Mikal Bridges scored 22 points on 11-of-15 shooting and the New York Knicks took a 3-0 series lead over the Cleveland Cavaliers on Saturday night, putting the franchise one win away from its first trip to the NBA Finals since 1999.
Bridges added six rebounds, three steals and two blocks in Game 3, a performance that underlined why the Knicks gave up five first-round picks and more to acquire him from the Brooklyn Nets two summers ago.
The specific numbers from Game 3 matter because they came amid a larger offensive realignment around Karl-Anthony Towns. After the Knicks fell behind 2-1 to the Atlanta Hawks earlier in the postseason, Towns asked coach Mike Brown to take on more playmaking responsibility; Brown granted the request, and Bridges has been one of the clear beneficiaries.
Over an eight-game stretch with Towns on the floor, Bridges is converting 85.7 percent of his looks inside the paint and at the rim, and nearly 66 percent of his field-goal attempts in that span have come from inside the paint or closer. Those shifts have lifted his efficiency and changed the team’s attack.
Without Towns on the court, the profile is different: Bridges is 10-of-11 at the hoop but just 2-of-7 on in-the-paint two-point attempts, and his rim frequency drops from 43.8 percent with Towns to 33.3 percent without him. In short, Towns’ playmaking has turned some of Bridges’ shots into higher-percentage chances at the rim.
Brown has praised Bridges’ instincts, saying the wing has a natural feel for where to be and when to attack. The coach has also noted Bridges’ selectivity—both in when he goes for steals and when he chooses to take shots—and told him and OG Anunoby they must impose their will because Brown does not run many set plays. Brown added that both players are doing a phenomenal job of doing exactly that and urged Bridges to keep it up.
That interplay—Bridges’ timing and Towns’ decision-making—creates the story’s tension. The Knicks spent heavily to acquire Bridges, and while the trade immediately raised expectations, the payoff has been uneven until this stretch. Now, with Bridges converting a high share of looks at the rim when Towns is on the floor, the team’s championship hopes hinge on whether that synergy holds through the rest of the series.

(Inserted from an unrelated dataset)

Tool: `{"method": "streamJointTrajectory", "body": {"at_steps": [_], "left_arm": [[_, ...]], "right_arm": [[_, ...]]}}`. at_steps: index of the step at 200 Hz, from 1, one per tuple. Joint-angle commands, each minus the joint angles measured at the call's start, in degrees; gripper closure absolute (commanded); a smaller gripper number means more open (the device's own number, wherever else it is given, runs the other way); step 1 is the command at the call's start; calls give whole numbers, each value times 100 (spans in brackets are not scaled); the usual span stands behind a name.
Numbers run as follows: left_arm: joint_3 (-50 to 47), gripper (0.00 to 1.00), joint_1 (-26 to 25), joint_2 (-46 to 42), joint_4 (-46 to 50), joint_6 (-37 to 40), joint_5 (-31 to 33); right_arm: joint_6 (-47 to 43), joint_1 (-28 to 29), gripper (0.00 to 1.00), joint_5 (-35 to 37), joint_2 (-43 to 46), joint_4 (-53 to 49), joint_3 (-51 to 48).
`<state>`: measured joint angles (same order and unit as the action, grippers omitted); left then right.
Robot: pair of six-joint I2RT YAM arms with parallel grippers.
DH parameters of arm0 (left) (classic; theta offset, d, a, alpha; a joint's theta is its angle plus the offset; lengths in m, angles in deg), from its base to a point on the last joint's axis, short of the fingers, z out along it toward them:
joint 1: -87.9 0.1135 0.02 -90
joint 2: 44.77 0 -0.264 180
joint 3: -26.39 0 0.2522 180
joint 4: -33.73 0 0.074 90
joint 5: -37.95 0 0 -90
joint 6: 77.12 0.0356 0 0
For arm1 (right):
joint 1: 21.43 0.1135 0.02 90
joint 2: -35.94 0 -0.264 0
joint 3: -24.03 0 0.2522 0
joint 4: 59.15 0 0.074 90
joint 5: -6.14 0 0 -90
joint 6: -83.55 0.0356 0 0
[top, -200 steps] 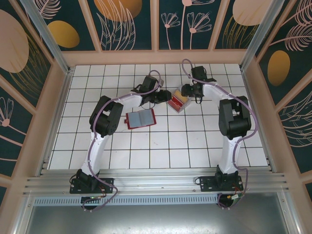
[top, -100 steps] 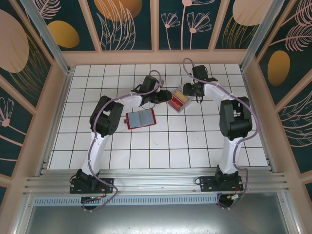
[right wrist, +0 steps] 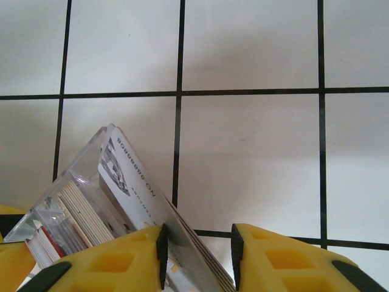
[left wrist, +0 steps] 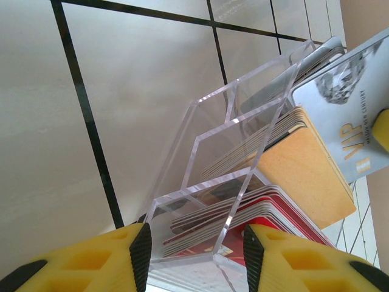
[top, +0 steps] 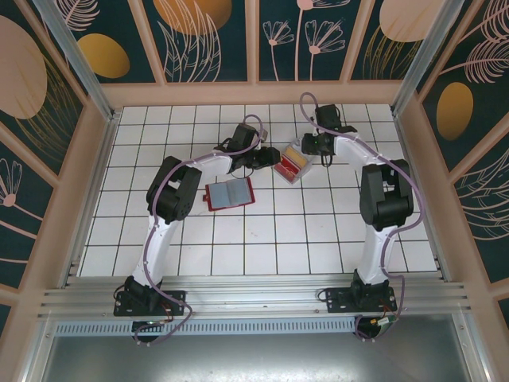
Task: Put the credit cards into the card holder
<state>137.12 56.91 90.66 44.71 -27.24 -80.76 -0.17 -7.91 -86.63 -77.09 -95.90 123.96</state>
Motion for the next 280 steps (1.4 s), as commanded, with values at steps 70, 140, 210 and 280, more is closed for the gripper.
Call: {"method": "streamJointTrajectory", "body": {"at_steps": [70,140,210,280], "left_arm": [[-63,53,-39,220,217,-32,4],[-20,54,-32,238,228,-48,-12],[1,54,-38,246,261,-31,-36],[-14,54,-38,236,257,-22,-41]], "right_arm": [[-101,-66,86,44,278,-145,110],[-136,-61,97,-182,331,-238,171],[-70,-142,97,-609,381,-453,97],[96,-375,96,-1027,498,-366,34]]}}
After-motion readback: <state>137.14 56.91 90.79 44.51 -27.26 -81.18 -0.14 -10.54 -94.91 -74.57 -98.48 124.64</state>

For the Knicks, the calculus coming out of Saturday is straightforward: win one of the next potential games and the franchise reaches the NBA Finals for the first time since 1999, a result that would go a long way toward justifying the five first-round picks surrendered two summers ago. For Bridges, sustaining that rim rate and continuing to pick his spots defensively will determine whether this moment becomes the defining piece of a trade that rewrote New York’s short-term future.
The immediate question now is whether Cleveland can disrupt the Bridges–Towns connection enough to force a longer series; for New York, the next game will decide if a costly gamble has finally produced the result the front office demanded.